B. Déplacements internationaux (fuseaux horaires)
Les règles du droit à la déconnexion s’appliquent, mais avec des adaptations :
– Heures de travail locales : L’employeur doit tenir compte du fuseau horaire du salarié.
– Temps de repos obligatoire : Même en déplacement, les 11h de repos consécutives doivent être respectées.
✈️ Exemple : Un salarié en mission à New York (décalage de +6h) ne peut pas être sollicité à 3h du matin (heure française) pour une réunion.
6. Que faire en cas de litige ?
Si un salarié estime que son droit à la déconnexion n’est pas respecté pendant un déplacement en train, il peut :
1. Saisir les représentants du personnel (CSE, délégués syndicaux).
2. Engager un recours aux prud’hommes pour travail dissimulé ou atteinte aux libertés individuelles.
3. Alerter l’inspection du travail en cas de dépassement des durées maximales de travail.
📌 Preuves utiles :
– Historiques d’emails/appels en dehors des horaires.
– Témoignages de collègues.
– Captures d’écran des sollicitations (Teams, Slack).
7. Solutions pour concilier productivité et bien-être en déplacement
Pour éviter les conflits, les entreprises peuvent mettre en place des mesures incitatives :
– Offrir des goodies utiles pour les trajets (ex. : casques antibruit personnalisés, power banks gravés au logo, tote bags ergonomiques).
– Proposer des espaces de coworking dans les gares (partenariats avec des espaces comme Station F).
– Mettre en place un système de « plages horaires silencieuses » pendant les trajets.
– Former les salariés à la gestion du stress en déplacement (ateliers, webinaires).
🎁 Idée : Distribuer des kits voyage éco-responsables (gourde personnalisée, masque de sommeil, bouchons d’oreille) pour améliorer le confort des salariés en déplacement.
8. FAQ : Réponses aux questions fréquentes
Q1 : Mon employeur peut-il m’obliger à répondre à des emails dans le train ?
➡️ Non, sauf si cela est prévu dans votre contrat ou une clause spécifique. En dehors des horaires de travail, vous avez le droit de ne pas répondre.
Q2 : Puis-je refuser de travailler dans le train si mon trajet dépasse 3h ?
➡️ Oui, surtout si le trajet a lieu en dehors de vos horaires habituels. Vous pouvez demander une compensation (heures de récupération).
Q3 : Mon entreprise doit-elle me rembourser mes frais de connexion (Wi-Fi dans le train) ?
➡️ Oui, si vous utilisez la connexion pour des tâches professionnelles. Ces frais doivent être prestis ou remboursés.
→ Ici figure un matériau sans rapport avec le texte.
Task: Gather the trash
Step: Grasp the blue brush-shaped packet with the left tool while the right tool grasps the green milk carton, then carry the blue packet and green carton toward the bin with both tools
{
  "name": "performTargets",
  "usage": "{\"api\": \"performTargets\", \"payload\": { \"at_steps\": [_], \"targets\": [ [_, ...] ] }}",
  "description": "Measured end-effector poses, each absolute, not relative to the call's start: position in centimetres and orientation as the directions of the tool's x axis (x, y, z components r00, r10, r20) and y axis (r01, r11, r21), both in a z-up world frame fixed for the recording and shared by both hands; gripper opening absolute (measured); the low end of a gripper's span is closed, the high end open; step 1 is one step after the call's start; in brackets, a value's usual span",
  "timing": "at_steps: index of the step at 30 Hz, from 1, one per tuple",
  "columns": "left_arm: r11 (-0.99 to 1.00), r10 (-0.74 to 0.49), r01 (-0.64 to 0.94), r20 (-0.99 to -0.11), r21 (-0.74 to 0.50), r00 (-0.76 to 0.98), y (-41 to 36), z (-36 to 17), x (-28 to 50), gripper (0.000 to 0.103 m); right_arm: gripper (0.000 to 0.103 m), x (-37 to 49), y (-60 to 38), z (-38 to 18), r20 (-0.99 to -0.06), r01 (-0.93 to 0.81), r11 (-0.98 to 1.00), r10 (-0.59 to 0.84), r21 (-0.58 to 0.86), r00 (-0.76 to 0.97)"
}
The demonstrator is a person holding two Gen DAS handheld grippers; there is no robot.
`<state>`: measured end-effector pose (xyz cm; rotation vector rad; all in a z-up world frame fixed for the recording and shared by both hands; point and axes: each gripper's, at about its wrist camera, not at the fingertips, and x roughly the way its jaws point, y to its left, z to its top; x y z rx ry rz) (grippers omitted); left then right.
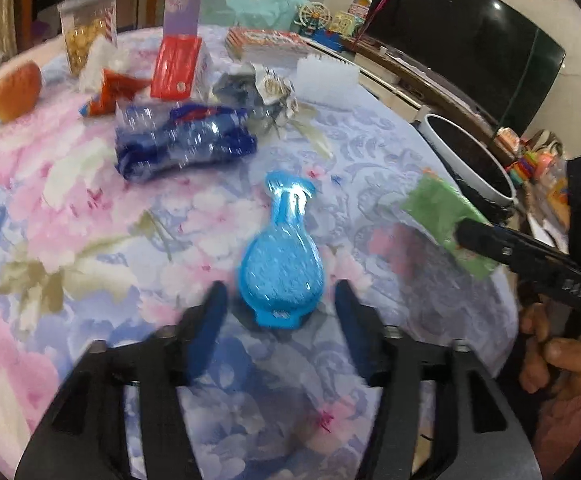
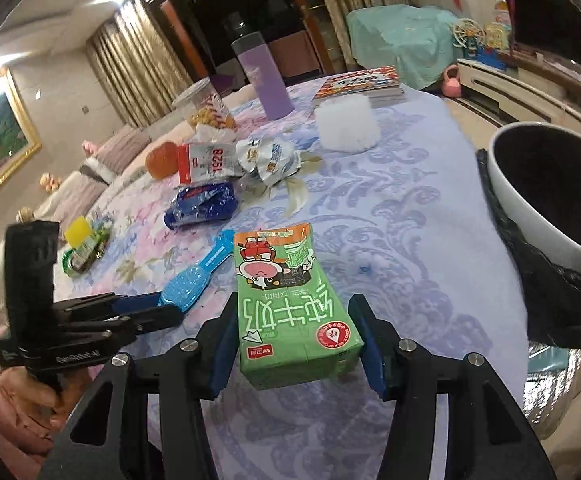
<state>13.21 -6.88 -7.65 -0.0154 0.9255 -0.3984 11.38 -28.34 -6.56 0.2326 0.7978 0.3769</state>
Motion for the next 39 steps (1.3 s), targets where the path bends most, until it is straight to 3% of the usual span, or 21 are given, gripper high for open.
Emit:
{"api": "performTargets", "payload": {
  "at_steps": [1,6,8,9,17,39],
  "targets": [
    [0.929,-0.327,0.333,-0.774,-0.159,0.542,-7.2,-7.6,13.3,0.073,0.054,11.3,-28.6,-6.5,-0.647,-0.236,0.907,0.415,0.349,0.639],
    [0.935,-0.274,0.346,-0.79,-0.085,0.548,-8.4,-8.6,14.4,0.071,0.054,10.9,-29.7,-6.4,-0.63,-0.217,0.902,0.419,0.374,0.654],
    [0.936,-0.255,0.347,-0.785,-0.055,0.565,-8.7,-8.7,14.6,0.06,0.054,10.9,-30.0,-6.4,-0.629,-0.21,0.901,0.418,0.379,0.656],
    [0.934,-0.252,0.355,-0.782,-0.042,0.57,-8.9,-8.6,14.6,0.046,0.054,10.9,-30.1,-6.4,-0.628,-0.207,0.902,0.415,0.379,0.658],
    [0.914,-0.326,0.391,-0.773,-0.109,0.545,-9.9,-7.8,15.2,0.045,0.054,10.3,-31.4,-5.9,-0.612,-0.179,0.905,0.397,0.386,0.684],
    [0.808,-0.48,0.571,-0.722,-0.143,0.498,-20.2,-4.3,16.4,0.045,0.053,8.7,-38.5,-4.3,-0.596,-0.016,0.933,0.243,0.36,0.765]
  ]
}}
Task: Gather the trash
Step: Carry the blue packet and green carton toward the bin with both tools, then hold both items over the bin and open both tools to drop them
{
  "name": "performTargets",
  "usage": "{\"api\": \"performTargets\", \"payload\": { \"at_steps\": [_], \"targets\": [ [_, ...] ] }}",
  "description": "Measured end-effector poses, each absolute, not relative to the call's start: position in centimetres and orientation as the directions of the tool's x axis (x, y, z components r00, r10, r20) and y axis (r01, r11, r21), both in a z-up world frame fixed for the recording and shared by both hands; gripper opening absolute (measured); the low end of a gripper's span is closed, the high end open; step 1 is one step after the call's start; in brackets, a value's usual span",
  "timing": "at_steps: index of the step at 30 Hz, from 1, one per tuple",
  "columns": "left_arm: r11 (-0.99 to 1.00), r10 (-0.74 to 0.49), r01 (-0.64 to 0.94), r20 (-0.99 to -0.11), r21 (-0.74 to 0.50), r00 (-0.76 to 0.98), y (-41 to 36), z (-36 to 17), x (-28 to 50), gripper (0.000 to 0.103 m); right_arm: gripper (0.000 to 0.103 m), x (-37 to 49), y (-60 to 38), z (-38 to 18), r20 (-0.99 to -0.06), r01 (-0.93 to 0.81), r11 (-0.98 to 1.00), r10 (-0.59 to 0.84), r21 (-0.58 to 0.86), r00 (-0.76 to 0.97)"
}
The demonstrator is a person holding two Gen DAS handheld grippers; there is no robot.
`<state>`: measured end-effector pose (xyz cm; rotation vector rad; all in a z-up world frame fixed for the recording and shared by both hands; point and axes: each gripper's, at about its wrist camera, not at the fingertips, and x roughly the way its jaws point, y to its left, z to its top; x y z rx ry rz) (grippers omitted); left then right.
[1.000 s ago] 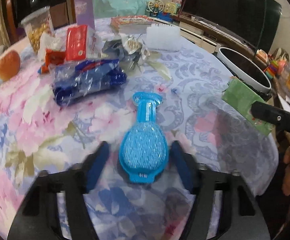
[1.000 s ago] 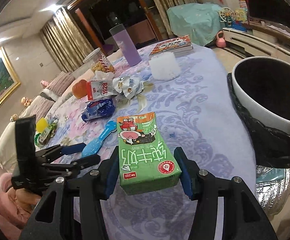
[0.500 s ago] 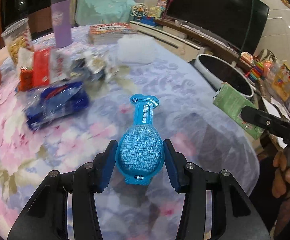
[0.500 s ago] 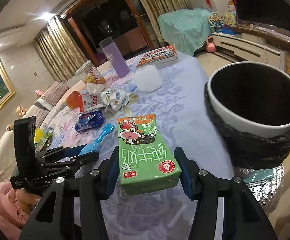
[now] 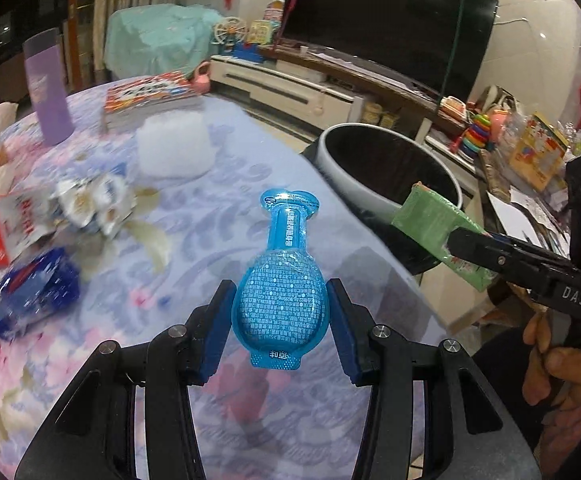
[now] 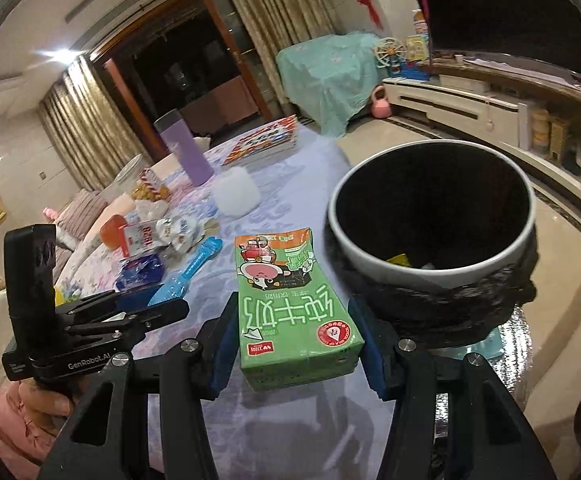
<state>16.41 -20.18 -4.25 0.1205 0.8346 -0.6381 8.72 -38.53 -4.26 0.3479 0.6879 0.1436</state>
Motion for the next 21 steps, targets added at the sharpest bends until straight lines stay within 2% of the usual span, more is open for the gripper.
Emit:
{"api": "performTargets", "payload": {
  "at_steps": [21],
  "targets": [
    [0.723,-0.548,0.678,-0.708,-0.132,0.446,-28.6,-1.8,19.9,0.046,0.053,10.5,-45.9,-3.0,-0.62,0.114,0.944,0.108,0.308,0.777]
  ]
}}
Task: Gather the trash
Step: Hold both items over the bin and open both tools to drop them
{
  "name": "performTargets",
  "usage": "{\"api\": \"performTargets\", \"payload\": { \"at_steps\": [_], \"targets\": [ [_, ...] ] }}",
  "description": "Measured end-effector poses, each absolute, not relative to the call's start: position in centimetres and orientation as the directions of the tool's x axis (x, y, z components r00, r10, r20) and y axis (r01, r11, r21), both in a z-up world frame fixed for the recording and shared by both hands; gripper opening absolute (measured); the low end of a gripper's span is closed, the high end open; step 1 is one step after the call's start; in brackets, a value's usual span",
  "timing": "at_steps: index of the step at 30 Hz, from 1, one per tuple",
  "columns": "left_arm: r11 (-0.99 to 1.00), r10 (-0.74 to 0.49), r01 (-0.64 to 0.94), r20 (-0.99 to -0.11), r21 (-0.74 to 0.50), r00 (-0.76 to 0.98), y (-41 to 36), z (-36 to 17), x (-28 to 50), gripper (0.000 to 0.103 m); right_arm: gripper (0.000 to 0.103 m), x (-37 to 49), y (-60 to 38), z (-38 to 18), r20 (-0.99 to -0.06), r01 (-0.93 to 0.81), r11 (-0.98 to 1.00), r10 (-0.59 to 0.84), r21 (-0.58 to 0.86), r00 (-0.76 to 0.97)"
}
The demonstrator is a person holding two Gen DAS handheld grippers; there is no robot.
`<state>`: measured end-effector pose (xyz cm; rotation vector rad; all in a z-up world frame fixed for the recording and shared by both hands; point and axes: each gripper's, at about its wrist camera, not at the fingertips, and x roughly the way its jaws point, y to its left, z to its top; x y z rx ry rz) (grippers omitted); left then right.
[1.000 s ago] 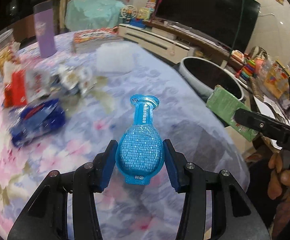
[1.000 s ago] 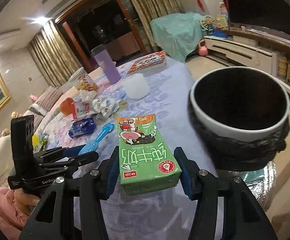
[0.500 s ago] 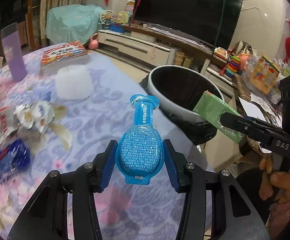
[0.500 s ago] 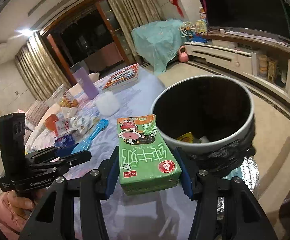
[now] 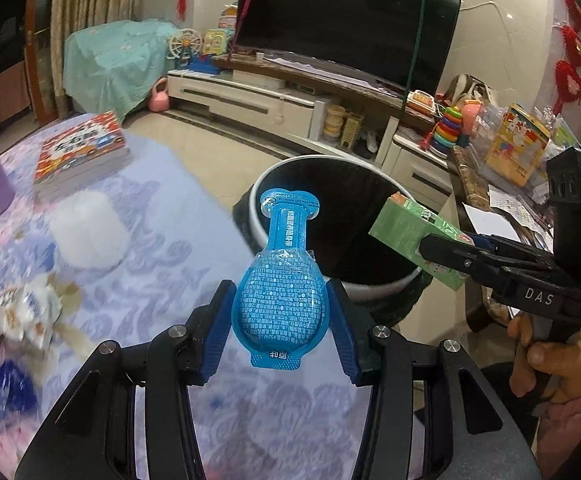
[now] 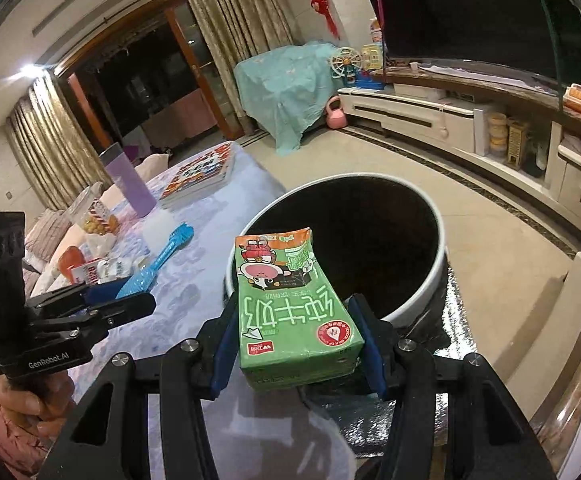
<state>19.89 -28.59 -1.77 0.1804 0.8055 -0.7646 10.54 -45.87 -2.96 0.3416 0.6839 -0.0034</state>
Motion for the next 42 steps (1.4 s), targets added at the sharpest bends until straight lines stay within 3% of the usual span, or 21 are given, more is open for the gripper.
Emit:
{"api": "performTargets", "payload": {
  "at_steps": [19,42],
  "targets": [
    [0.68,-0.525,0.73,-0.742,-0.071,0.417,-34.7,-1.9,23.0,0.046,0.053,13.9,-49.5,-2.8,-0.666,0.168,0.95,0.054,0.265,0.744],
    [0.688,-0.493,0.722,-0.777,-0.074,0.391,-36.4,-3.2,24.1,0.047,0.054,15.3,-51.3,-3.5,-0.689,0.197,0.945,0.039,0.26,0.723]
  ]
}}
Q4 : Que risque mon employeur s’il ne respecte pas mon droit à la déconnexion ?
➡️ Sanctions financières (jusqu’à 75 000 € pour une entreprise), contentieux prud’homal, et atteinte à l’image de marque.
Q5 : Puis-je utiliser mes outils personnels (ordinateur, téléphone) pour travailler dans le train ?
➡️ Oui, mais l’employeur doit rembourser les frais engagés (forfait mobilité durable, indemnités kilométriques).
Ressources utiles
- Legifrance – Code du travail (droit à la déconnexion)
- ANI du 19 juin 2018 sur le télétravail
- Rue des Goodies – Pour équiper vos salariés en déplacement (goodies voyage, high-tech, éco-responsables).
Mise à jour : Octobre 2024
Sources : Code du travail, jurisprudence sociale, recommandations de l’ANI.